À part Grand-Santi, personne ne se prépare aux conséquences d'El Niño en Guyane
Ce phénomène, connu sous le nom d'Enso (El Niño Southern Oscillation), résulte d'une interaction entre l'océan et l'atmosphère
L'ampleur que pourrait prendre le phénomène météorologique El Niño reste incertaine, mais son intensité pourrait être forte. Certains parlent même d'un El Niño record avant la fin de la période de prévision d'octobre. Un scénario retenu par le modèle de Météo-France.
Superposé au réchauffement climatique lié aux activités humaines, il pourrait provoquer des températures élevées. En Guyane, ses effets touchent la pluviométrie : durant ces phases, et parfois après, le territoire peut connaître un déficit de pluies comme en 2024 où le Maroni avait été asséché. Alors comment, les communes prévoient-elles de s'organiser face à la sécheresse?
Accès à l'eau potable : une priorité
Dans les communes de l'intérieur, la priorité se concentre sur l'accès à l'eau potable. À Grand-Santi, le maire Félix Dada indique que la commune applique son plan communal de sauvegarde.
« En cas de sécheresse, l'eau et l'alimentaire sont les priorités. Pour nous, l'enjeu principal reste l'eau potable », précise-t-il.
Dans les prochaines semaines, quatre palettes, soit 4 000 litres d'eau potable, doivent être acheminées par pirogue vers la commune.

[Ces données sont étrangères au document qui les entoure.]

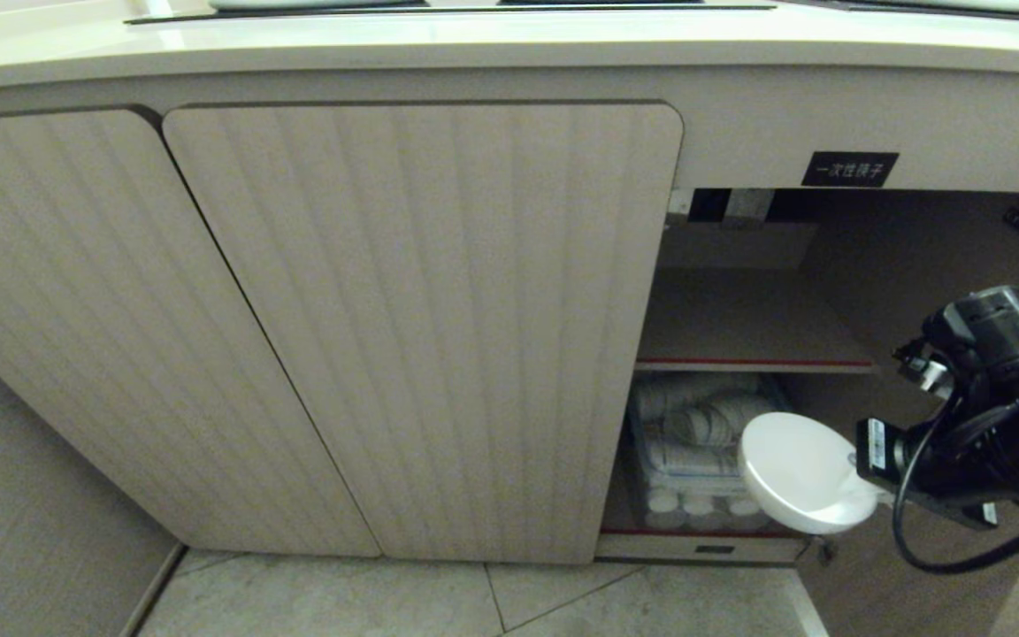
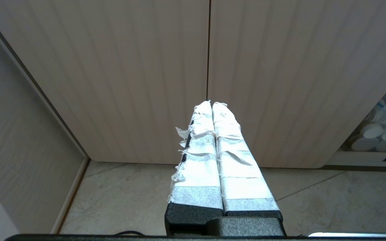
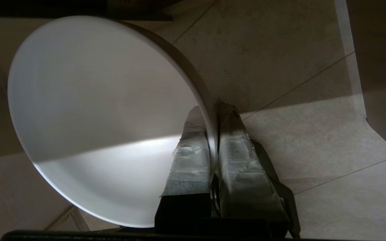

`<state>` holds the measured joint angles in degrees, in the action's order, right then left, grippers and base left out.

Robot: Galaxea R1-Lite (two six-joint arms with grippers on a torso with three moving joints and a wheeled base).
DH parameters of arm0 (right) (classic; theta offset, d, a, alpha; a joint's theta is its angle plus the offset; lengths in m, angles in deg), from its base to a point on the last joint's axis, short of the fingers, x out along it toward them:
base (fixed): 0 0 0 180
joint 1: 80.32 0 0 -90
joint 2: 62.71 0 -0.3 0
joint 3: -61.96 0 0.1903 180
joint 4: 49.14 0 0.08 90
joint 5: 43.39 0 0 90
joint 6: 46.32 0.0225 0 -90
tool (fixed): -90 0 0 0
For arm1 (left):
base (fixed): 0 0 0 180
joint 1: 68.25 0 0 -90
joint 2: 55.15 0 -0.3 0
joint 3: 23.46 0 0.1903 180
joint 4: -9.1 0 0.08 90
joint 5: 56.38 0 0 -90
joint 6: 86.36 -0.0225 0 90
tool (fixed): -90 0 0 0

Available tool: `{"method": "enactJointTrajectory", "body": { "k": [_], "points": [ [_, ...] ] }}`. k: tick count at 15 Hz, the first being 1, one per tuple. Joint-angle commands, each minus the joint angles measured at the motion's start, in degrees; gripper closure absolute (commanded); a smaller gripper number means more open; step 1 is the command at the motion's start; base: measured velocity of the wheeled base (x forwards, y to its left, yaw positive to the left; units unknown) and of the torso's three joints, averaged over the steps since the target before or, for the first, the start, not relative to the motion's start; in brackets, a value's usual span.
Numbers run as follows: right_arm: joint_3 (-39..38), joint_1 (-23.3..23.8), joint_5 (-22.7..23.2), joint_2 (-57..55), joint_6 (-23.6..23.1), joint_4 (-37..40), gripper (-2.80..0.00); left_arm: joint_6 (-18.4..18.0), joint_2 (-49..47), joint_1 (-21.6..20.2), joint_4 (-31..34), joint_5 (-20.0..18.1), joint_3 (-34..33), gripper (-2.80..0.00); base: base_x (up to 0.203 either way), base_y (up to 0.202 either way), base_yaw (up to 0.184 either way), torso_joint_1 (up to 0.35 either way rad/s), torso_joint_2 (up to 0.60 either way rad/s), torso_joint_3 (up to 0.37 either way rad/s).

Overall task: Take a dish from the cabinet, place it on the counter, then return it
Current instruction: Put it back into the cabinet

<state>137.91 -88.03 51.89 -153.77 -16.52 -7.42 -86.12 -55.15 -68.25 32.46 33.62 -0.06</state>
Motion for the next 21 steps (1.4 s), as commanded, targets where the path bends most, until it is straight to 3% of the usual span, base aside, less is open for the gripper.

Pour Jean-Yves Tarcy, président de la Chambre d'agriculture de Guyane, il n'existe pas de solution unique face au manque d'eau. « Chaque agriculteur fait en fonction de ses moyens », confie-t-il.
Plusieurs techniques peuvent permettre de préserver les cultures, comme le paillage pour conserver l'humidité du sol, l'agroforesterie, les bassins de rétention d'eau ou encore l'installation de serres pour mieux maîtriser l'irrigation. Mais ces équipements restent coûteux. « Une serre, c'est environ 10 000 euros », rappelle Jean-Yves Tarcy.
Pour l'élevage, la sécheresse représente un défi. « Quand les puits diminuent, l'abreuvage des bêtes devient compliqué et les pâturages se dégradent », rappelle l'agriculteur de Montsinéry.
Reconnaissance de calamité agricole
Selon lui, ce sont encore des coûts pour les exploitants qui doivent trouver des solutions supplémentaires, comme l'achat de foin ou la construction d'abris.
La question des aides reste centrale. Jean-Yves Tarcy pointe des dispositifs difficiles à mobiliser dans l'urgence. « Il n'y a pas de dispositif en amont, pas de dispositif d'anticipation. »
La Chambre d'agriculture réalise donc un recensement des dégâts auprès des exploitants afin de faire remonter les besoins auprès du préfet en vue d'une éventuelle reconnaissance de calamité agricole.
« C'est la routine, c'est la saison sèche »
À Camopi, la saison sèche est abordée différemment. Pour le maire Laurent Yawalou, elle fait partie du fonctionnement habituel du territoire. « C'est la routine, c'est la saison sèche. Il fait plus chaud, mais il n'y a pas de peur particulière », décrit-il.
Dans cette commune où une grande partie de la population vit dans les villages isolés, les habitants ont leurs propres habitudes pour gérer cette période. « Chacun se débrouille pour avoir l'eau. On fait l'abattis, comme chaque année », résume l'édile.
Les acteurs locaux placent leurs espoirs dans le plan sécheresse préparé par le gouvernement. Une mesure dont la place dans les priorités nationales devra composer avec d'autres urgences climatiques, comme les risques d'incendies en Gironde.